Un po’ come quando non incontriamo una persona da un po’, nel rivederla riusciamo a cogliere tutto ciò che di diverso c’è.
Ho avuto la stessa impressione con questi appuntamenti dedicati al vino: li ho trovati lontani dalla loro vocazione d’origine. Una quantità smisurata di gente in uno spazio che tutta quella gente riesce a contenerla, certo, ma a scapito della possibilità di vivere un’esperienza di qualità.
Se l’intento è partecipare ad una fiera sul vino per conoscere i produttori, ascoltarli, interagire con loro, per comprendere davvero ciò che si assaggia al calice, sicuramente la delusione è dietro l’angolo (se un angolo in mezzo a tutta quella confusione si trova, sia chiaro).

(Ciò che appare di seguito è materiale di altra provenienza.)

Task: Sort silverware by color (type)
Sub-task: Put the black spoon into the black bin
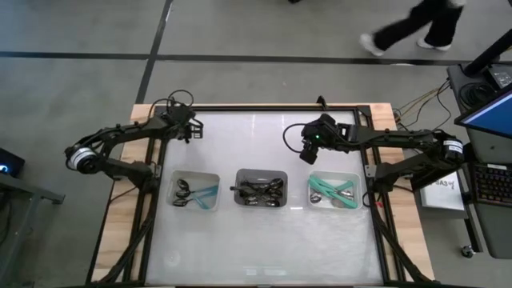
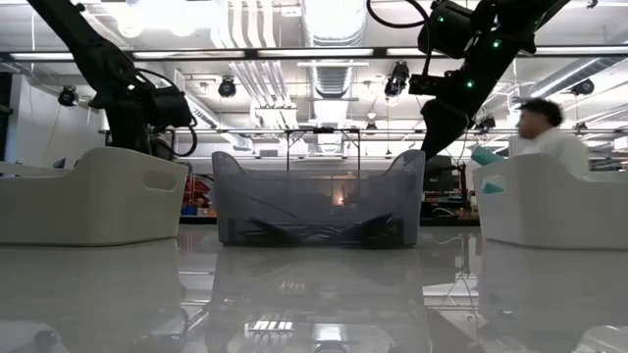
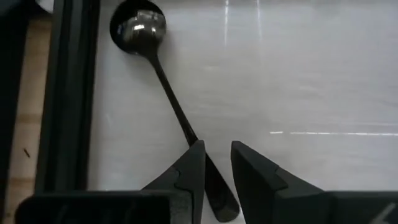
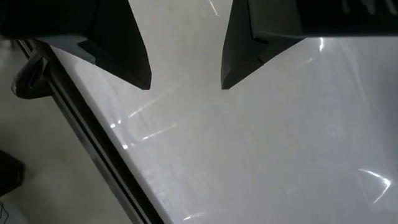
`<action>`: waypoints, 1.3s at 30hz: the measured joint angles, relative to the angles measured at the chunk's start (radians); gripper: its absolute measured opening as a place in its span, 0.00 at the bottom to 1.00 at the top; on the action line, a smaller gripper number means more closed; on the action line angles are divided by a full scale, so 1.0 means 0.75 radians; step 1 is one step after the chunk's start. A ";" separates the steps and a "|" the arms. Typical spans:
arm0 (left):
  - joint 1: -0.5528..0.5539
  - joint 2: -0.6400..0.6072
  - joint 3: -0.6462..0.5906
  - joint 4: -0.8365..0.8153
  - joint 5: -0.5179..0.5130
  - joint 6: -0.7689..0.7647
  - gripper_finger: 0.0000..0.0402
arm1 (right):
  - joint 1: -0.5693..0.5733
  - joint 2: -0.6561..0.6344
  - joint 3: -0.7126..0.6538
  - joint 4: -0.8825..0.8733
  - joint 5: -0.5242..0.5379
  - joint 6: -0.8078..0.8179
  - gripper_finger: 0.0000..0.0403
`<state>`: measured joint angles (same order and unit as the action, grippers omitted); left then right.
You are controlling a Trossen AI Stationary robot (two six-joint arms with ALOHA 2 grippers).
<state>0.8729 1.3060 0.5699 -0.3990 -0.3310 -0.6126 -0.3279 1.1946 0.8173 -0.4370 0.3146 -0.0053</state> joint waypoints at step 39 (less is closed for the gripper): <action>-0.064 0.037 -0.023 0.058 0.288 0.002 0.03 | 0.000 0.000 -0.033 0.000 0.000 -0.065 0.46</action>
<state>0.8248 1.3335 0.5526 -0.3553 -0.1147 -0.6112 -0.3282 1.1946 0.7925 -0.4366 0.3149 -0.0540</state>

La bellezza di questi eventi sta nella possibilità di conoscere in un’unica giornata quante più realtà possibili e godersi anche la socialità che ne deriva, certamente. Ma mi chiedo: perché non cercare nuove modalità per gestire meglio l’affluenza e gli spazi? Servirebbe a garantire un’esperienza piacevole sia al visitatore, che può vivere meglio lo spirito di una fiera del vino, sia ai tanti produttori, che possono trasmettere la loro storia senza sentirsi assaltati. E sia a chi, come me, nel mondo dell’enogastronomia ci lavora e attende proprio momenti di condivisione del genere per poter arricchire la proposta enologica della propria attività.
Come potrei mai suggerire nuovi produttori ai miei clienti se non riesco a conoscerli realmente, ad ascoltarli con calma, a capire il valore della loro offerta?
Le soluzioni ad un problema prettamente organizzativo potrebbero essere tante: l’esperienza che ho maturato e, giorno per giorno, sviluppo, a contatto con tante realtà ristorative, mi dà modo di sperimentare diverse chiavi. Penso, per citare una delle possibili idee, ad un ticket che suddivida anche in fasce orarie da poter scegliere e poi rispettare, così da godersi a pieno l’esperienza di incontro e scambio vero.
Includere la figura di un consulente esperto nelle fasi organizzative di eventi così complessi potrebbe risultare essenziale per la progettazione di nuovi metodi, così da proporre una fruizione migliore per l’ospite e facilmente attuabile per l’organizzatore.
Voi che ne pensate? Avete vissuto una percezione simile alla mia?